- Exercise instructions:
Restate the listing below line for line and word for word, without the pictures.

<<<<

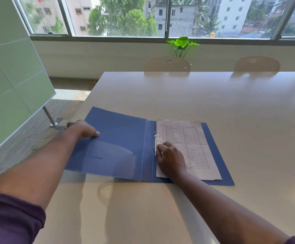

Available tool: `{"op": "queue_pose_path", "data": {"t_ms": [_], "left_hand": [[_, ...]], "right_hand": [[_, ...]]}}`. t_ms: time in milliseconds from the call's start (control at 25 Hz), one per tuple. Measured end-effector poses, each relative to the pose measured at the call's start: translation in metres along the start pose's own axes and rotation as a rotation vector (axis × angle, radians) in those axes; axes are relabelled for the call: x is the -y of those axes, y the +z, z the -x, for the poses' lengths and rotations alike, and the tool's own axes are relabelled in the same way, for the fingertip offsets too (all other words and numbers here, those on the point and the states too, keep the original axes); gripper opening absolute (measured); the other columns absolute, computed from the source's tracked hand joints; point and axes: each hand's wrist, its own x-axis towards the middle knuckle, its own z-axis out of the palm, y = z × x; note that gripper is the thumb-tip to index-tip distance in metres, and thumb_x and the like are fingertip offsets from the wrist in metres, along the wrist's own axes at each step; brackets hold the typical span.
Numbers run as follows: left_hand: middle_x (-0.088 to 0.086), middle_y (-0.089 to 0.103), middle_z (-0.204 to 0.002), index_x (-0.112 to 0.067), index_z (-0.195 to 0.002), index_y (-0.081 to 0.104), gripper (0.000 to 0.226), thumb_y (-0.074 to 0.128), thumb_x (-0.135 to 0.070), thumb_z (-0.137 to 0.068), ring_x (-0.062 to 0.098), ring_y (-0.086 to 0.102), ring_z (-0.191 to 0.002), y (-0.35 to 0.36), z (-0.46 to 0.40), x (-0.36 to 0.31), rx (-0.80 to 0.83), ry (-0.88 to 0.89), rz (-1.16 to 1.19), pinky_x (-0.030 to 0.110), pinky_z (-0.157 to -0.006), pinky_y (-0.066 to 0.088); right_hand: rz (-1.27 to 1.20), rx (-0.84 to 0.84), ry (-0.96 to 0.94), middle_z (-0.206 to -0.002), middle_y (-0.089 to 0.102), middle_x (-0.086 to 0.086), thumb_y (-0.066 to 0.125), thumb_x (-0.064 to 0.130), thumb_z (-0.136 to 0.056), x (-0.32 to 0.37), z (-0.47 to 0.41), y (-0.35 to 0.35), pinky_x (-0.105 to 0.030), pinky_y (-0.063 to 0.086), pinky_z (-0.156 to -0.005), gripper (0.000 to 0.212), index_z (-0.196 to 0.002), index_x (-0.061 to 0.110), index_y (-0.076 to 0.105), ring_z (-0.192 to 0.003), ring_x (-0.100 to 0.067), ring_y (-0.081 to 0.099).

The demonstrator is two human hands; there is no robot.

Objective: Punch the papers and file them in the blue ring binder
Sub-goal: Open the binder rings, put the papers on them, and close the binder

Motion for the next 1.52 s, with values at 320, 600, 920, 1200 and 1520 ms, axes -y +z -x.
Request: {"op": "queue_pose_path", "data": {"t_ms": [320,600,920,1200,1520], "left_hand": [[0.028,0.066,-0.100,0.006,-0.094,0.060,0.021,0.047,-0.003,-0.080,0.037,0.070,-0.084,-0.076,0.047,-0.030,-0.023,0.300,0.038,0.034,-0.063,0.047],[0.012,0.063,-0.073,-0.008,-0.093,0.060,0.009,0.052,-0.011,-0.097,0.024,0.061,-0.051,-0.095,0.112,-0.082,0.129,0.472,0.468,0.023,-0.044,0.048],[0.005,0.069,-0.116,-0.015,-0.123,0.057,0.066,0.044,-0.073,-0.094,0.025,0.075,-0.065,-0.039,0.181,-0.149,0.375,0.660,0.655,0.025,-0.052,0.055],[-0.003,0.050,-0.151,-0.027,-0.153,0.041,0.069,0.064,-0.053,-0.094,0.021,0.059,-0.124,0.069,0.166,-0.152,0.337,0.955,0.101,0.033,-0.099,0.048],[-0.004,0.037,-0.163,-0.032,-0.148,0.051,0.061,0.057,-0.060,-0.094,0.023,0.028,-0.152,0.132,0.141,-0.130,0.082,1.064,-0.069,0.044,-0.123,0.023]], "right_hand": [[0.020,0.038,0.001,-0.099,0.064,-0.004,0.044,0.024,-0.104,0.001,0.000,-0.003,-0.033,0.037,-0.061,0.029,-0.089,0.011,0.066,-0.078,-0.028,0.059],[-0.152,0.067,-0.032,-0.129,0.061,0.003,0.055,0.029,-0.095,0.004,0.004,-0.029,-0.034,0.052,-0.088,0.039,-0.130,0.015,0.064,-0.108,-0.020,0.062],[-0.974,-0.057,0.326,-0.099,0.076,-0.002,0.059,0.036,-0.100,-0.001,-0.022,-0.110,-0.033,0.053,-0.072,0.026,-0.111,0.017,0.073,-0.088,-0.019,0.069],[-1.601,0.200,0.445,-0.091,0.075,-0.010,0.068,0.051,-0.084,-0.066,-0.025,-0.167,-0.032,0.054,-0.068,0.056,-0.115,0.005,0.067,-0.075,-0.024,0.072],[-0.552,0.156,0.775,-0.090,0.067,-0.010,0.079,0.009,-0.083,-0.128,-0.004,-0.158,-0.024,0.040,-0.050,0.018,-0.098,0.006,0.069,-0.068,-0.017,0.057]]}}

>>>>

- Task output:
Available tool: `{"op": "queue_pose_path", "data": {"t_ms": [_], "left_hand": [[_, ...]], "right_hand": [[_, ...]]}}`. t_ms: time in milliseconds from the call's start (control at 25 Hz), one per tuple. Measured end-effector poses, each relative to the pose measured at the call's start: translation in metres along the start pose's own axes and rotation as a rotation vector (axis × angle, radians) in those axes; axes are relabelled for the call: x is the -y of those axes, y the +z, z the -x, for the poses' lengths and rotations alike, and the tool's own axes are relabelled in the same way, for the fingertip offsets too (all other words and numbers here, those on the point and the states too, keep the original axes); gripper opening absolute (measured); the other columns absolute, computed from the source's tracked hand joints; point and axes: each hand's wrist, its own x-axis towards the middle knuckle, its own z-axis out of the palm, y = z × x; note that gripper is the thumb-tip to index-tip distance in metres, and thumb_x and the like are fingertip offsets from the wrist in metres, along the wrist's own axes at each step; brackets hold the typical span.
Numbers run as follows: left_hand: middle_x (-0.088 to 0.086), middle_y (-0.089 to 0.103), middle_z (-0.204 to 0.002), index_x (-0.112 to 0.067), index_z (-0.195 to 0.002), index_y (-0.081 to 0.104), gripper (0.000 to 0.226), thumb_y (-0.074 to 0.128), thumb_x (-0.135 to 0.070), thumb_z (-0.137 to 0.068), ring_x (-0.062 to 0.098), ring_y (-0.086 to 0.102), ring_z (-0.191 to 0.002), y (-0.35 to 0.36), z (-0.46 to 0.40), x (-0.36 to 0.31), rx (-0.80 to 0.83), ry (-0.88 to 0.89), rz (-1.16 to 1.19), pinky_x (-0.030 to 0.110), pinky_z (-0.157 to -0.006), pinky_y (-0.066 to 0.088); right_hand: rz (-1.27 to 1.20), rx (-0.84 to 0.84), ry (-0.96 to 0.94), middle_z (-0.206 to -0.002), middle_y (-0.089 to 0.102), middle_x (-0.086 to 0.086), thumb_y (-0.066 to 0.125), thumb_x (-0.064 to 0.130), thumb_z (-0.136 to 0.056), x (-0.32 to 0.37), z (-0.47 to 0.41), y (-0.35 to 0.35), pinky_x (-0.105 to 0.030), pinky_y (-0.063 to 0.086), pinky_z (-0.156 to -0.005), gripper (0.000 to 0.212), index_z (-0.196 to 0.002), index_x (-0.061 to 0.110), index_y (-0.076 to 0.105), ring_z (-0.192 to 0.003), ring_x (-0.100 to 0.067), ring_y (-0.081 to 0.099).

The demonstrator is two human hands; there is no robot.

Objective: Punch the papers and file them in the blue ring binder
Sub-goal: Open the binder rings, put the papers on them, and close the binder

Motion for the next 1.52 s, with values at 320, 600, 920, 1200 and 1520 ms, axes -y +z -x.
Request: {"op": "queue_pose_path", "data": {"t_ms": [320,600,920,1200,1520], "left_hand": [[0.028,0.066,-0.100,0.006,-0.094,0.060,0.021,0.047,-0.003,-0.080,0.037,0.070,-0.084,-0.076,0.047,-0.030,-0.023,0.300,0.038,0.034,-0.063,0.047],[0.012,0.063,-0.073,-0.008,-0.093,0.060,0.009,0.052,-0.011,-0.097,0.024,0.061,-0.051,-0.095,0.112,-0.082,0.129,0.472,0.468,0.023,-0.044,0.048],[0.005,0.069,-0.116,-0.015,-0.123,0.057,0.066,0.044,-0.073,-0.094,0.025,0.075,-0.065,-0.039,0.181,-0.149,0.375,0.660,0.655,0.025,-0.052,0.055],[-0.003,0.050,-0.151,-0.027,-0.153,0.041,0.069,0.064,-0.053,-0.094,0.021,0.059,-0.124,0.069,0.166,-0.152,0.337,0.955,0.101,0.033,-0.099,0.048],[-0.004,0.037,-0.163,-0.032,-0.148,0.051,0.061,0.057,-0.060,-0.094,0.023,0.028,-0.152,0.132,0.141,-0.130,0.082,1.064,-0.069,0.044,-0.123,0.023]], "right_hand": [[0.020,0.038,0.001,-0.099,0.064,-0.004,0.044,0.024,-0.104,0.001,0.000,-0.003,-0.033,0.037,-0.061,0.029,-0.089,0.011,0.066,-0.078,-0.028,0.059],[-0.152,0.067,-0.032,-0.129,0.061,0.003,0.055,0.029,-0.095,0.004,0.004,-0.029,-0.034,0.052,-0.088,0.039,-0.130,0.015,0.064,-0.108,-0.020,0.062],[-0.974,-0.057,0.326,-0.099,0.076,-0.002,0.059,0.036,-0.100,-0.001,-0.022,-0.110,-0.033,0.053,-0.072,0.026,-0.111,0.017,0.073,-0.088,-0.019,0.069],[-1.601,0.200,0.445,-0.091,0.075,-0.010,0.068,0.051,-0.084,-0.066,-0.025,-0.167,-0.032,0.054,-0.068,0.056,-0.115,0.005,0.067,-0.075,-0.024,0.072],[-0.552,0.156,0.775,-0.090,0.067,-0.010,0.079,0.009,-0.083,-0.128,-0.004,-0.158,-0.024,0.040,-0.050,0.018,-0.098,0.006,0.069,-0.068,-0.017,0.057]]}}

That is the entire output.